The Perl Toolchain Summit needs more sponsors. If your company depends on Perl, please support this very important event.

NAME

YAML::PP - YAML Framework

SYNOPSIS

WARNING: This is highly experimental.

Here are a few examples of what you can do right now:

    my $yppl = YAML::PP::Loader->new;
    my @documents = $yppl->load($yaml);

    # The loader offers JSON::PP, boolean.pm or pureperl 1/0 (default)
    # for booleans
    my $yppl = YAML::PP::Loader->new(boolean => 'JSON::PP');
    my ($data1, $data2) = $yppl->load($yaml);

    my $yppd = YAML::PP::Dumper->new();
    my $yaml = $yppd->dump($data1, $data2);

Some utility scripts:

    # Load YAML into a very simple data structure
    yamlpp5-load < file.yaml

    # Load and dump
    yamlpp5-load-dump < file.yaml

    # Print the events from the parser in yaml-test-suite format
    yamlpp5-events < file.yaml

    # Create ANSI colored YAML
    yamlpp5-highlight < file.yaml

DESCRIPTION

This is Yet Another YAML Framework. For why this project was started, see "WHY".

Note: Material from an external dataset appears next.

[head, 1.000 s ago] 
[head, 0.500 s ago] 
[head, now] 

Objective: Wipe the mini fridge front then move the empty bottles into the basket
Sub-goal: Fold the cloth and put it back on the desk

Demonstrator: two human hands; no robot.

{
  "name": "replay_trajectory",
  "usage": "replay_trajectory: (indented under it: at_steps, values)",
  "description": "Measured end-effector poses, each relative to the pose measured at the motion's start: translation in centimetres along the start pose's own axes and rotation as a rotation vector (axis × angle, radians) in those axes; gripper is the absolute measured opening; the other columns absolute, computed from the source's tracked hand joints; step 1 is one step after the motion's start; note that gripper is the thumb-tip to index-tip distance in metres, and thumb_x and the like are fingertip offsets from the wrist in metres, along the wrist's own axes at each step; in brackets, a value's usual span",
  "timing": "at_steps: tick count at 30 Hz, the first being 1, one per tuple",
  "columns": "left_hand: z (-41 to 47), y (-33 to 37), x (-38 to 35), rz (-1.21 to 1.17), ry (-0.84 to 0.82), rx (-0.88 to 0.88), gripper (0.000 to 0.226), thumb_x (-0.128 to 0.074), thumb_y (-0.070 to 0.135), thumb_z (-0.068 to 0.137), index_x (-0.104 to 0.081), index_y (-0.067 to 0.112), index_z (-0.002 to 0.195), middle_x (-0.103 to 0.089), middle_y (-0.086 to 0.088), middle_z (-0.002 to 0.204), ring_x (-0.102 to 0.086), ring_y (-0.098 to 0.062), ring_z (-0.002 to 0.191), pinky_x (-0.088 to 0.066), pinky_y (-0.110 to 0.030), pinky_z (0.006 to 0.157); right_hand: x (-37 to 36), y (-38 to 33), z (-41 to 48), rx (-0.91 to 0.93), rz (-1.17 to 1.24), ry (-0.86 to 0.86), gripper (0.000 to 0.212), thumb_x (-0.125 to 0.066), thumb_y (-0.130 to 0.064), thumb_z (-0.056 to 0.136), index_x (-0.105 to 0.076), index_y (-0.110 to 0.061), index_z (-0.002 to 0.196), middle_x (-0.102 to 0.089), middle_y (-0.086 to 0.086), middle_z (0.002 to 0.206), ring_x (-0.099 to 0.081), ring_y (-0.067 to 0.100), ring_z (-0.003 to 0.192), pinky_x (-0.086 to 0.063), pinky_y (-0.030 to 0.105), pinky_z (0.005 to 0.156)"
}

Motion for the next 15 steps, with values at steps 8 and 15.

The parser aims to parse YAML 1.2. See http://yaml.org/.

You can check out all current parse and load results from the yaml-test-suite here: https://perlpunk.github.io/YAML-PP-p5/test-suite.html

YAML::PP::Lexer

The Lexer is reading the YAML stream into tokens. This makes it possible to generate syntax highlighted YAML output.

Note that the API to retrieve the tokens will change.

YAML::PP::Parser

The Parser retrieves the tokens from the Lexer. The main YAML content is then parsed with the Grammar.

YAML::PP::Grammar
YAML::PP::Constructor

The Constructor creates a data structure from the Parser events.

YAML::PP::Loader

The Loader combines the constructor and parser.

YAML::PP::Dumper

The Dumper will create Emitter events from the given data structure.

YAML::PP::Emitter

The Emitter creates a YAML stream.

YAML::PP::Parser

Still TODO:

Flow Style

Flow style is not implemented yet, you will get an appropriate error message.

Supported Characters

The regexes are not complete. It will not accept characters that should be valid, and it will accept characters that should be invalid.

Line Numbers

You will see line numbers in the error message. They might still be wrong in some cases.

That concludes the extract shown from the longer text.